Uraian di atas adalah sebagian kecil dari permasalahan yang bisa memicu pembiasaan anak memiliki empati rendah atau tinggi. Tentu ada kasus-kasus lain yang itu jika ditangani dengan cara yang salah dan terus menerus akan menghasilkan hasil didikan yang salah pula.
Untuk elemen pendukung orang tua, sekolah, dan masyarakat hendaknya jeli dan cermat dalam mengambil tindakan. Jika hal yang dilakukan guru dalam mendidik sisiwanya, entah sampai terjadi insiden pemukulan atau perilaku kasar hendaknya ditelisik mulai dari apa yang telah dilakukan sang murid? Apakah hal yang dilakukan (pelanggaran atau sejenisnya) dilakukan berulang-ulang? Dan selalu yakin apapun yang dilakukan guru (kecuali perilaku menyimpang) adalah untuk kebaikan murid-muridnya. Perlindungan yang salah terhadap mereka, bukan menjadikan mereka baik malah menyulitkan posisi guru lemah dan murid yang diajarpun menjadi tidak terkendali. Wal hasil, bisa dilihat dalam kondisi saat ini. Kekerasan pelajar merebak di mana-mana? Silahkan ditelisik kenapa hal ini bisa terjadi? Apakah salah guru? Murid? Orang tua? Sekolah? Ato masyarakat itu sendiri? Yang jelas setiap elemen memiliki andil dalam pembentukan ini.
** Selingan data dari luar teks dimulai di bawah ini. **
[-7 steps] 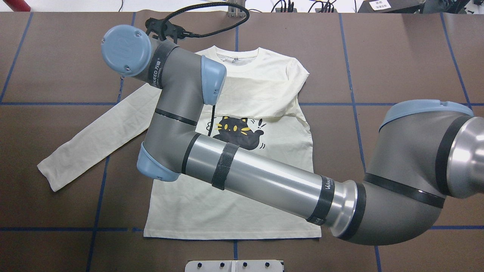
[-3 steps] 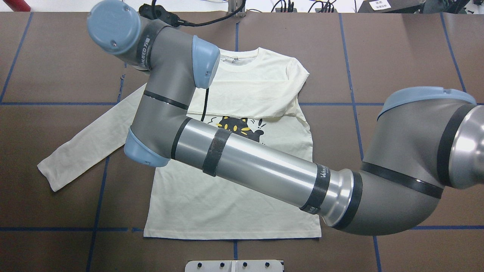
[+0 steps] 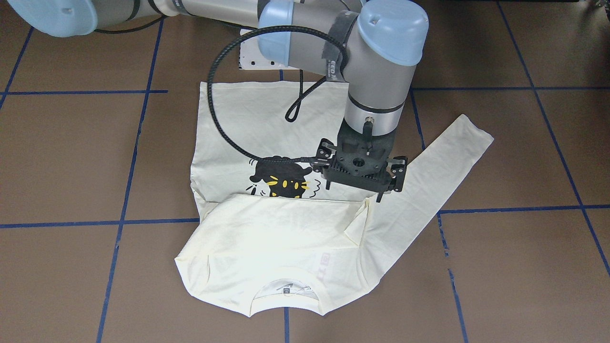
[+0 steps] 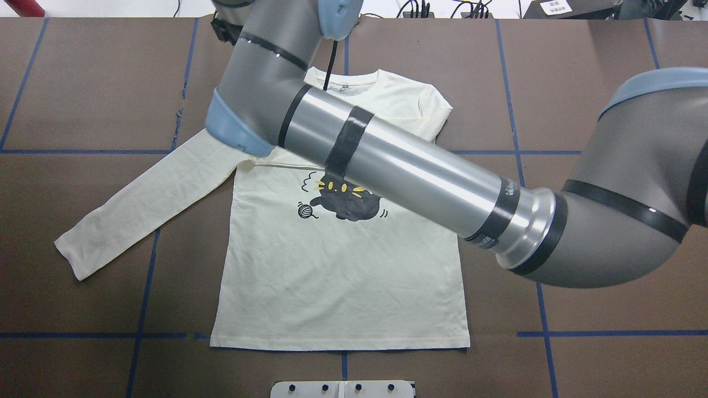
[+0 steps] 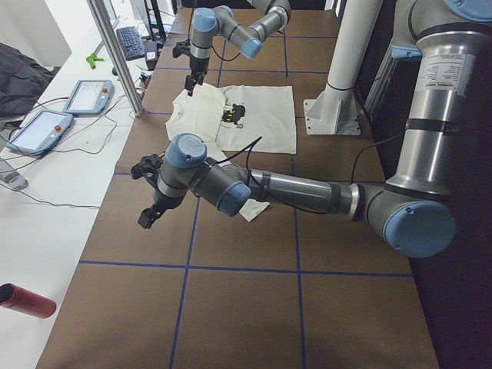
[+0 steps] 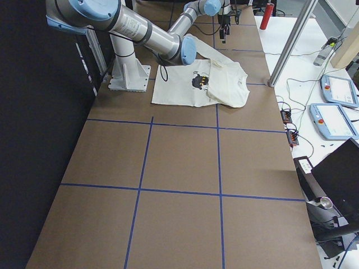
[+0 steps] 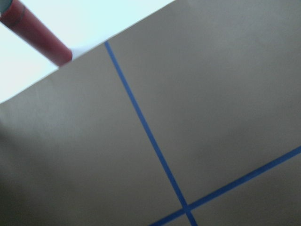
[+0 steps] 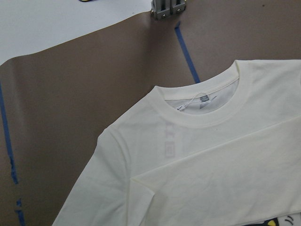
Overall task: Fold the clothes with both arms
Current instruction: 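Grasp the sleeve cuff with the right gripper and fold it across the chest, then release the sleeve and lift the right gripper away from the shirt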
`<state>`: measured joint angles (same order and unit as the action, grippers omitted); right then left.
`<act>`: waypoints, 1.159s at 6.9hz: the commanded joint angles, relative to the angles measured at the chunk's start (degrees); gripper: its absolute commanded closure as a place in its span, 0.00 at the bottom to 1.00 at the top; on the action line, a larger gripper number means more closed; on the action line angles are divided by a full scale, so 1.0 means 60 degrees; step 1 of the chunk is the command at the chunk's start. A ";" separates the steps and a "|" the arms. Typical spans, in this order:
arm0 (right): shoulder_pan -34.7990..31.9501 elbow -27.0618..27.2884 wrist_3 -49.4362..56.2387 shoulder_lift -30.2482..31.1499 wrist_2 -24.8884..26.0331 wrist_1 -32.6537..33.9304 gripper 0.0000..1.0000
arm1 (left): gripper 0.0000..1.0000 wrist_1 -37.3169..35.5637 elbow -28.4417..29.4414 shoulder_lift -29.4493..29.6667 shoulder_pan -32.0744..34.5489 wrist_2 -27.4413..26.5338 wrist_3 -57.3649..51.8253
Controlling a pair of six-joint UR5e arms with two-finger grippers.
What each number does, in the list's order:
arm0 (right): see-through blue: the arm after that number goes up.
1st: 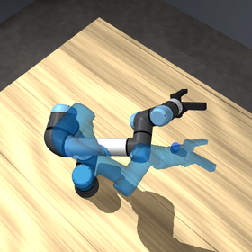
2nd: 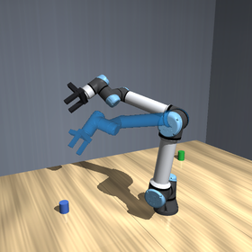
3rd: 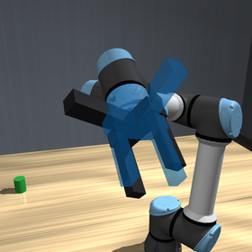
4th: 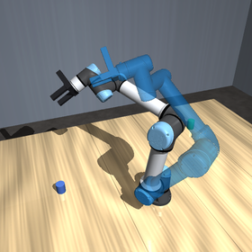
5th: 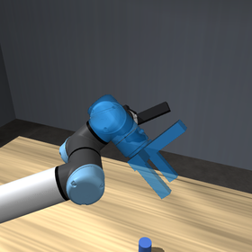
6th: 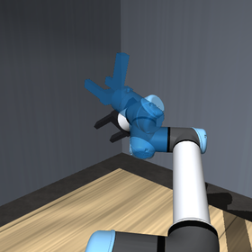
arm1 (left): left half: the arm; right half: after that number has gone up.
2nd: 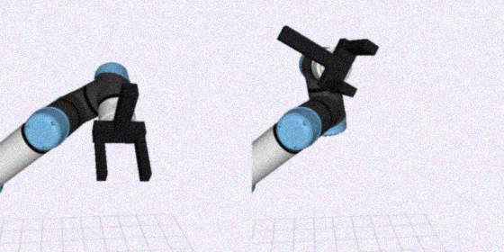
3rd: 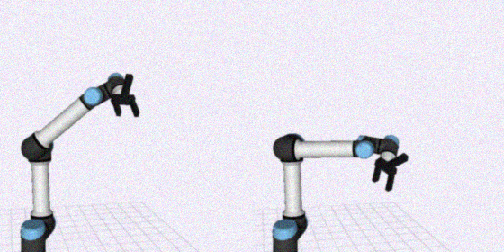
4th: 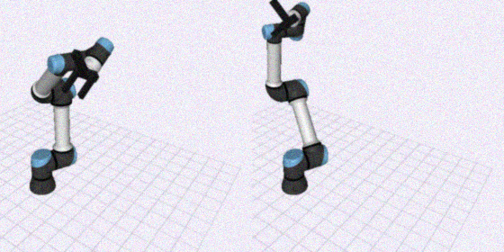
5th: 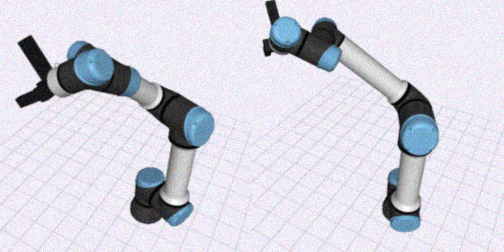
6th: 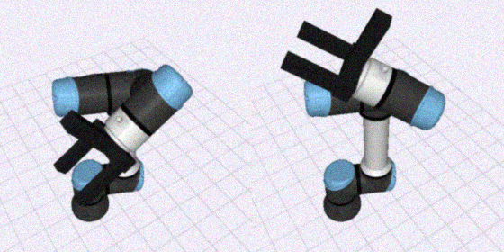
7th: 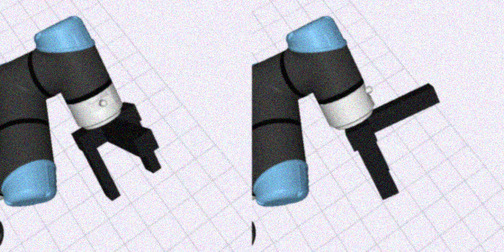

Sebagai penutup, pendidikan empati perlu dilakukan sejak dini jika perlu sejak usia balita. Seorang anak yang memiliki empati tinggi akan memudahkan proses pendidikan. Setidaknya jika memang ada keterbatasan kemampuan sang anak, dia memudahkan teman-temannya dalam belajar. Jika dia memiliki teman yang baik dalam penerimaan materi, maka dia akan berpeluang mendapat penjelasan ulang dari teman tersebut hingga dia memahaminya. Sehingga terjadi simbiosis mutualisme. Kondisi anak berempati bisa terwujud hanya dengan partisipasi semua elemen pembentuk kepribadian anak.